Die Kampagne "Lernen für den Frieden" will den Einfluß der Bundeswehr auf Schulen zurückdrängen. Ein Gespräch mit Peter Förster


Peter Förster ist in der Kampagne »­Lernen für den Frieden« aktiv.


Sie sind Mitbegründer der im Juni gestarteten Kampagne »Lernen für den Frieden«. Welches Ziel verfolgen Sie damit?

Schulen und Hochschulen müssen ihren Beitrag für eine menschenwürdige und friedliche Entwicklung der Welt leisten. Dafür sollen die Bildungseinrichtungen strikt zivil ausgerichtet werden; der Einfluß von Rüstungsindustrie und Militär muß abgeschafft werden. Wir treten damit für eine gesellschaftliche Entwicklung ein, die von Aufklärung, Solidarität und der Autorität von Argumenten geprägt ist. Jeder kann auf unserer Website Unterschriftenlisten ausdrucken und sich beteiligen.

Bisher sind nur 2200 Unterschriften zusammen gekommen. Warum nur so wenig?
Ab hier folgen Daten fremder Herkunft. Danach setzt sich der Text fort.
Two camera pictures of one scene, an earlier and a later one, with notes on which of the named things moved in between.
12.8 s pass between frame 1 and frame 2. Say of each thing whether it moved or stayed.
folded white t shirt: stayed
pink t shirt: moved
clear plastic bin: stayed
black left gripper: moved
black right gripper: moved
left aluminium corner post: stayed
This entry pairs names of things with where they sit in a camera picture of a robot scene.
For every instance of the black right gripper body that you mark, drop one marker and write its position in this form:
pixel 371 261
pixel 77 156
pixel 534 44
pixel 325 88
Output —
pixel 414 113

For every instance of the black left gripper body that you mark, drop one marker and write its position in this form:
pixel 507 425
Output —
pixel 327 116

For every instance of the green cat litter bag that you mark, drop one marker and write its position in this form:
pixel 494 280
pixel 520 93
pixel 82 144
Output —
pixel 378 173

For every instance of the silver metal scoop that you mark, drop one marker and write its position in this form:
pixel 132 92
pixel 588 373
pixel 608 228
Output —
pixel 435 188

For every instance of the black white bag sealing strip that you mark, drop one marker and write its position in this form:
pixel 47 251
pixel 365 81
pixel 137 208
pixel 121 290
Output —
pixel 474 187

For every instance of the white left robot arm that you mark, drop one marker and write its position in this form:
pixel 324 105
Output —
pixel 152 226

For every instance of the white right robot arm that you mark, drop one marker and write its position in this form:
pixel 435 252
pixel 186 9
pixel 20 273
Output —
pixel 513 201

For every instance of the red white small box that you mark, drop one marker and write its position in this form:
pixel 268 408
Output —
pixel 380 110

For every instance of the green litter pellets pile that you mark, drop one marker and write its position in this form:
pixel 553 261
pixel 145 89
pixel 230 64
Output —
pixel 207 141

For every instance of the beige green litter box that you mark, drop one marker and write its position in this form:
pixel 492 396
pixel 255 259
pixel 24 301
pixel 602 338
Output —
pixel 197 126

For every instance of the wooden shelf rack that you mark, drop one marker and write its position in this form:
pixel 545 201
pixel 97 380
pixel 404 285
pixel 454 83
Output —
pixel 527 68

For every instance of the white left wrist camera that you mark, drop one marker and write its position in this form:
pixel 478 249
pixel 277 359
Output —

Immerhin ist schon in einigen Städten gesammelt worden. Dabei haben wir die Erfahrung gemacht, daß viele Menschen die Versuche der Militarisierung von Bildung und Wissenschaft ablehnen, aber unsicher sind, ob sich daran etwas ändern läßt. Wir haben uns bewußt dafür entschieden, daß man nur auf ausgedruckten Listen und nicht online unterschreiben kann, weil wir auf Gespräche mit den Mitmenschen setzen. Wir wollen sie zum Eingreifen für Frieden und sozialen Fortschritt ermutigen. Wir brauchen einen Mentalitätswechsel, jeder kann damit bei sich selbst beginnen.

Sind Aktionen geplant, um die Kampagne voranzutreiben?

Die unterschriebenen Listen wollen wir am 5. Dezember der Kultusministerkonferenz in Bonn übergeben. Für diesen Tag planen wir auch eine Kundgebung, auf der Homepage werden wir dazu Näheres bekanntgeben. Bis dahin wollen wir mindestens 10000 Unterschriften gesammelt haben. Das ist der Stand der bisherigen Überlegungen; wer weiter informiert werden will, kann sich mit einer Mail in unseren Newsletter eintragen.

In vielen Schulordnungen der Bundesländer ist eine Erziehung zum Frieden bereits vorgesehen. Gibt es in diesen Ländern keine Unterschriftensammlung?

Unterschriften können in der ganzen Bundesrepublik gesammelt werden, jeder darf unterzeichnen. Als Schlußfolgerung aus dem Sieg über den Faschismus wurde das Thema »Frieden« – auch als Ziel und Aufgabe von Bildung! – sogar in Landesverfassungen und in dem von Deutschland ratifizierten UN-Sozialpakt berücksichtigt. Schulen und Hochschulen haben die Aufgabe, mündige Persönlichkeiten heranzubilden, die sich für eine friedliche Welt einsetzen.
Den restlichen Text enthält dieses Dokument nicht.